For the technically minded, the current specifications:

FeatureDetail
Tower height14 metres
Light height (MHWS)20 metres
Light characterFl WR 4s (white and red sectors, flashing every four seconds)
Visibility rangeWhite: 15 nautical miles / Red: 11 nautical miles

Practical information

  • Access – the island is uninhabited and the lighthouse strictly operational. There are no public footpaths or regular ferries to the rock, so all viewing is from the mainland or licensed commercial vessels.
  • Parking – free parking in the Killybegs harbour and town centre areas, though spaces fill quickly in peak summer, so come early.
  • Getting there – Bus Éireann and Local Link services connect Donegal Town and Letterkenny with Killybegs, with the bus stop a short walk from the harbour quayside where boat operators board passengers.
  • Booking boat tours – seasonal cruises generally run from May to October.

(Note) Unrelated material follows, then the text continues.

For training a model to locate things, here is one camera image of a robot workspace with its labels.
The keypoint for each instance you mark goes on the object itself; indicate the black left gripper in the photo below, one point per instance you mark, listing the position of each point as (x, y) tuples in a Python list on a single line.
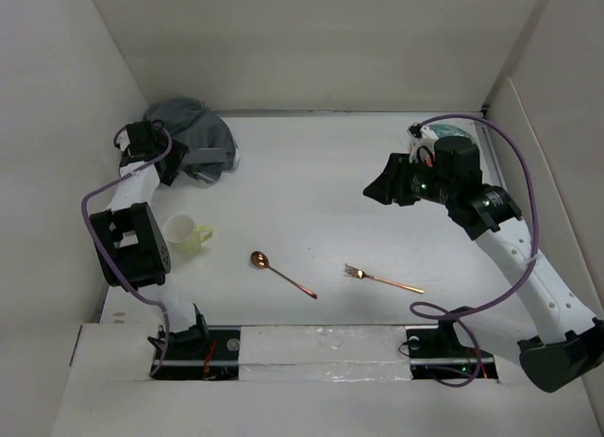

Operators vary, so check local listings or the harbour-side tour desks to confirm schedules and weather-dependent departures.
  • Safety – the waters around Rotten Island are exposed to Atlantic swells and strong tidal currents. Follow the advice of licensed boat captains and check the marine forecast before heading out.

Nearby

  • Arranmore Island – a ferry trip to Ireland’s largest offshore island, with its own historic lighthouse, coastal trails and an island community. (Arranmore)
  • Killybegs Maritime & Heritage Centre – in the town centre, covering the region’s fishing industry and the Donegal hand-knotted carpet trade.
  • Slieve League – a short drive west, sea cliffs rising to 596 metres, among the highest in Europe. (Ireland’s Majestic Cliffs)
  • St John’s Point Lighthouse – on the opposite side of the harbour entrance, the smaller beacon that completes the pair guiding vessels into Killybegs.

Rotten Island Lighthouse is still an active aid to navigation, quietly keeping one of Ireland’s most important fishing harbours safe. Aim for a clear, calm day for the best views from the water, and check the tide tables if you want to photograph the rock at low water.